The question of my friend’s eyesight being disposed of, I began to debate the significance of that stain of the left middle finger. Was he left-handed? It did not follow, though it seemed likely; and then I found myself noting the manner in which he hold his paper, until, becoming suddenly conscious of the absurdity of the whole affair, I impatiently picked up my book and reverted to the diagnosis of renal calculus. I was becoming, I reflected disparagingly, as inquisitive as Thorndyke himself; from whom I seemed to have caught some infection that impelled me thus to concern myself with the trifling peculiarities of total strangers.
The trivial incident would probably have faded from my recollection but for another, equally trivial, which occurred a day or two later. I was returning home by way of Tottenham Court Road and had nearly reached the crossing at the north end when I suddenly remembered that I had come to the last of my note-books. The shop at which I obtained them was in Gower Street, hard by, and as the thought of the books occurred to me, I turned abruptly and, running across the road, strode quickly down a by-street that led to the shop.
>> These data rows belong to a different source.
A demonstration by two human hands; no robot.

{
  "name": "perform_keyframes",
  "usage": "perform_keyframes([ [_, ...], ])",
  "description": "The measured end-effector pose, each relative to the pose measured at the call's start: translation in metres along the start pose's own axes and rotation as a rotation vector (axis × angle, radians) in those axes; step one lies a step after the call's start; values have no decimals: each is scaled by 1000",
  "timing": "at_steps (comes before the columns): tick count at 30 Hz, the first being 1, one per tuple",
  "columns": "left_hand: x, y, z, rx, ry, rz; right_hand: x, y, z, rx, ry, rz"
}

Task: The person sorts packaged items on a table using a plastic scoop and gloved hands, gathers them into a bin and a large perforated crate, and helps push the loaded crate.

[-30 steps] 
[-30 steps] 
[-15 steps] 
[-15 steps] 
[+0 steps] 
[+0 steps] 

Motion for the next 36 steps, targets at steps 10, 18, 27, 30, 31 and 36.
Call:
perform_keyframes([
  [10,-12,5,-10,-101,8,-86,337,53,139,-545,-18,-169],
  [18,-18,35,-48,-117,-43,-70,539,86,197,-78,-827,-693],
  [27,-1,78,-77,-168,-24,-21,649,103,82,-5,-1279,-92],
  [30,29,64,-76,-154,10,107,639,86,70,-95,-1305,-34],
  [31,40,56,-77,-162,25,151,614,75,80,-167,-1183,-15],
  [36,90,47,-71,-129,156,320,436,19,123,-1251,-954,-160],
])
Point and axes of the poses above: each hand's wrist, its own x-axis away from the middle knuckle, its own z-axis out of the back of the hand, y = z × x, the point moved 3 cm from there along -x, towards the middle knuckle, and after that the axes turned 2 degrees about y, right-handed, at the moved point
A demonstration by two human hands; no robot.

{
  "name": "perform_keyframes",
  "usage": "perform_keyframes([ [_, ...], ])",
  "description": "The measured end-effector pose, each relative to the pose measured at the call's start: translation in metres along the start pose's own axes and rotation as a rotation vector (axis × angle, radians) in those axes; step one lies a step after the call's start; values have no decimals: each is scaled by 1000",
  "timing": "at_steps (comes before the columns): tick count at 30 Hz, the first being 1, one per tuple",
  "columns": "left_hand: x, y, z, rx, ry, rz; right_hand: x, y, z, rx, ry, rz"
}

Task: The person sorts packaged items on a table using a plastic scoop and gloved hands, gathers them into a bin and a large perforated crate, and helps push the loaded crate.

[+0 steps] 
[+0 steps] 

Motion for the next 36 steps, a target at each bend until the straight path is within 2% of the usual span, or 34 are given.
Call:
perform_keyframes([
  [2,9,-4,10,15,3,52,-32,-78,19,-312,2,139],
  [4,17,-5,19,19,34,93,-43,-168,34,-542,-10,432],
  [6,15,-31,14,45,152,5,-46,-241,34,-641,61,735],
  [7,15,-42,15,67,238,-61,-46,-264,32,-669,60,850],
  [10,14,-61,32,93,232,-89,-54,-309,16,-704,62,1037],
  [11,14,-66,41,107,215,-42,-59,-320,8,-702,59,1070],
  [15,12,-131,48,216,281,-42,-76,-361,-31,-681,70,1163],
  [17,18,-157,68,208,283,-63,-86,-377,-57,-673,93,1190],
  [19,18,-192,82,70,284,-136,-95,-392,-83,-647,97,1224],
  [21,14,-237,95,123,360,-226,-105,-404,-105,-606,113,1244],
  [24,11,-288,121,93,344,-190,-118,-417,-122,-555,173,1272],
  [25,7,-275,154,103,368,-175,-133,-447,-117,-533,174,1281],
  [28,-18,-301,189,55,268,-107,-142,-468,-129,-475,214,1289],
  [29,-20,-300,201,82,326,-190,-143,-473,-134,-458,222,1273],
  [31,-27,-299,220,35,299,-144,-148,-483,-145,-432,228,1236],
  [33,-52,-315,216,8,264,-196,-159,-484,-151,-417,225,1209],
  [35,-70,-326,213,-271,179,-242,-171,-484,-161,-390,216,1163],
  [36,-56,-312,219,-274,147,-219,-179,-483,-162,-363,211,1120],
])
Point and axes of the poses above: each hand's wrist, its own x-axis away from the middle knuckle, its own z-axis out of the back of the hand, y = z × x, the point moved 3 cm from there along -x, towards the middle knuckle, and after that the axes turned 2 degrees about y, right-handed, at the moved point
As I came out into Gower Street I noticed a small, but rapidly augmenting crowd on the pavement, and, elbowing my way through, found at its centre a man lying on the ground, writhing in the convulsions of an epileptic fit. I proceeded to ward off the well-meant attentions of the usual excited bystanders, who were pulling open his hands and trying to sit him up, and had thrust the corner of a folded newspaper between his teeth to prevent him from biting his tongue when a constable arrived on the scene; upon which, as the officer bore on his sleeve the badge of the St. John’s Ambulance Society, I gave him a few directions and began to back out of the crowd.